§ **What is required**: Every line below should be duplicated exactly.

────────

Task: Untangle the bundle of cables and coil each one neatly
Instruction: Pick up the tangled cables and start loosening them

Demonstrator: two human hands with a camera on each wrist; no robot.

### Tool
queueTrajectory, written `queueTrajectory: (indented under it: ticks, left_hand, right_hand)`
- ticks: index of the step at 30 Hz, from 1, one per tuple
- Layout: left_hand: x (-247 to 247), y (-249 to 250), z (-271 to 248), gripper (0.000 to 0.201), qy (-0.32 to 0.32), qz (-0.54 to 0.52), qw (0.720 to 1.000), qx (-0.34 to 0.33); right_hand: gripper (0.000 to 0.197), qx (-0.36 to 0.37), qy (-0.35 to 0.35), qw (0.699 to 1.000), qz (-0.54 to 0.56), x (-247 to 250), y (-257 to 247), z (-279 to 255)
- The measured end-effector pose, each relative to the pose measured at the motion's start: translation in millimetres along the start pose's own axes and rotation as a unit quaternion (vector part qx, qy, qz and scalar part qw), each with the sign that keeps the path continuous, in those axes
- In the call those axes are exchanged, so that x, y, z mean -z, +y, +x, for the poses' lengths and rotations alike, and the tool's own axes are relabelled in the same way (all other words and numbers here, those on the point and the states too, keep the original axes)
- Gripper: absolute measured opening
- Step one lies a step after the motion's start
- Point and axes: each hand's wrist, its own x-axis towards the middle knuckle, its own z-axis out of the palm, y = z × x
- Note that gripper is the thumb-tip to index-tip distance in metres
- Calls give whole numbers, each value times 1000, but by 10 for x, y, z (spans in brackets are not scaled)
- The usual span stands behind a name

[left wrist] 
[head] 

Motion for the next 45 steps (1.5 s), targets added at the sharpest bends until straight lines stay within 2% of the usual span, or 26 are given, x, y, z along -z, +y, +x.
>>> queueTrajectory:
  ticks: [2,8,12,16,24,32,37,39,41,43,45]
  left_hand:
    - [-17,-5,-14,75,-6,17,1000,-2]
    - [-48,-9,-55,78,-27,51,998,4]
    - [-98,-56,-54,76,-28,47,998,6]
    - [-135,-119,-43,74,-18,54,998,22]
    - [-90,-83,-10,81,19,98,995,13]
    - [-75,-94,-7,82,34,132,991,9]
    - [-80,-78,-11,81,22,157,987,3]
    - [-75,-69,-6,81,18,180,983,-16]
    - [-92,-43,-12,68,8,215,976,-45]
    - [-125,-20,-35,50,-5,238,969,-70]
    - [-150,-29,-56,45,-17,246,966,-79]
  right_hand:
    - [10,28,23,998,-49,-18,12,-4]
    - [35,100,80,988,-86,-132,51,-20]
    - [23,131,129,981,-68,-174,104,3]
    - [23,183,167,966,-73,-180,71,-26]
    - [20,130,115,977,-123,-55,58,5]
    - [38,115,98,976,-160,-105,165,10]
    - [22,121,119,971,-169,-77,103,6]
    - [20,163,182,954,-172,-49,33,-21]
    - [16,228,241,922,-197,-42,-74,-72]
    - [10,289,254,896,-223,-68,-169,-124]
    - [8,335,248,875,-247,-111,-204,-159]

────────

§ **Answer to the problem**:
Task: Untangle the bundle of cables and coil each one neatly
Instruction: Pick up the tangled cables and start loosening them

Demonstrator: two human hands with a camera on each wrist; no robot.

### Tool
queueTrajectory, written `queueTrajectory: (indented under it: ticks, left_hand, right_hand)`
- ticks: index of the step at 30 Hz, from 1, one per tuple
- Layout: left_hand: x (-247 to 247), y (-249 to 250), z (-271 to 248), gripper (0.000 to 0.201), qy (-0.32 to 0.32), qz (-0.54 to 0.52), qw (0.720 to 1.000), qx (-0.34 to 0.33); right_hand: gripper (0.000 to 0.197), qx (-0.36 to 0.37), qy (-0.35 to 0.35), qw (0.699 to 1.000), qz (-0.54 to 0.56), x (-247 to 250), y (-257 to 247), z (-279 to 255)
- The measured end-effector pose, each relative to the pose measured at the motion's start: translation in millimetres along the start pose's own axes and rotation as a unit quaternion (vector part qx, qy, qz and scalar part qw), each with the sign that keeps the path continuous, in those axes
- In the call those axes are exchanged, so that x, y, z mean -z, +y, +x, for the poses' lengths and rotations alike, and the tool's own axes are relabelled in the same way (all other words and numbers here, those on the point and the states too, keep the original axes)
- Gripper: absolute measured opening
- Step one lies a step after the motion's start
- Point and axes: each hand's wrist, its own x-axis towards the middle knuckle, its own z-axis out of the palm, y = z × x
- Note that gripper is the thumb-tip to index-tip distance in metres
- Calls give whole numbers, each value times 1000, but by 10 for x, y, z (spans in brackets are not scaled)
- The usual span stands behind a name

[left wrist] 
[head] 

Motion for the next 45 steps (1.5 s), targets added at the sharpest bends until straight lines stay within 2% of the usual span, or 26 are given, x, y, z along -z, +y, +x.
>>> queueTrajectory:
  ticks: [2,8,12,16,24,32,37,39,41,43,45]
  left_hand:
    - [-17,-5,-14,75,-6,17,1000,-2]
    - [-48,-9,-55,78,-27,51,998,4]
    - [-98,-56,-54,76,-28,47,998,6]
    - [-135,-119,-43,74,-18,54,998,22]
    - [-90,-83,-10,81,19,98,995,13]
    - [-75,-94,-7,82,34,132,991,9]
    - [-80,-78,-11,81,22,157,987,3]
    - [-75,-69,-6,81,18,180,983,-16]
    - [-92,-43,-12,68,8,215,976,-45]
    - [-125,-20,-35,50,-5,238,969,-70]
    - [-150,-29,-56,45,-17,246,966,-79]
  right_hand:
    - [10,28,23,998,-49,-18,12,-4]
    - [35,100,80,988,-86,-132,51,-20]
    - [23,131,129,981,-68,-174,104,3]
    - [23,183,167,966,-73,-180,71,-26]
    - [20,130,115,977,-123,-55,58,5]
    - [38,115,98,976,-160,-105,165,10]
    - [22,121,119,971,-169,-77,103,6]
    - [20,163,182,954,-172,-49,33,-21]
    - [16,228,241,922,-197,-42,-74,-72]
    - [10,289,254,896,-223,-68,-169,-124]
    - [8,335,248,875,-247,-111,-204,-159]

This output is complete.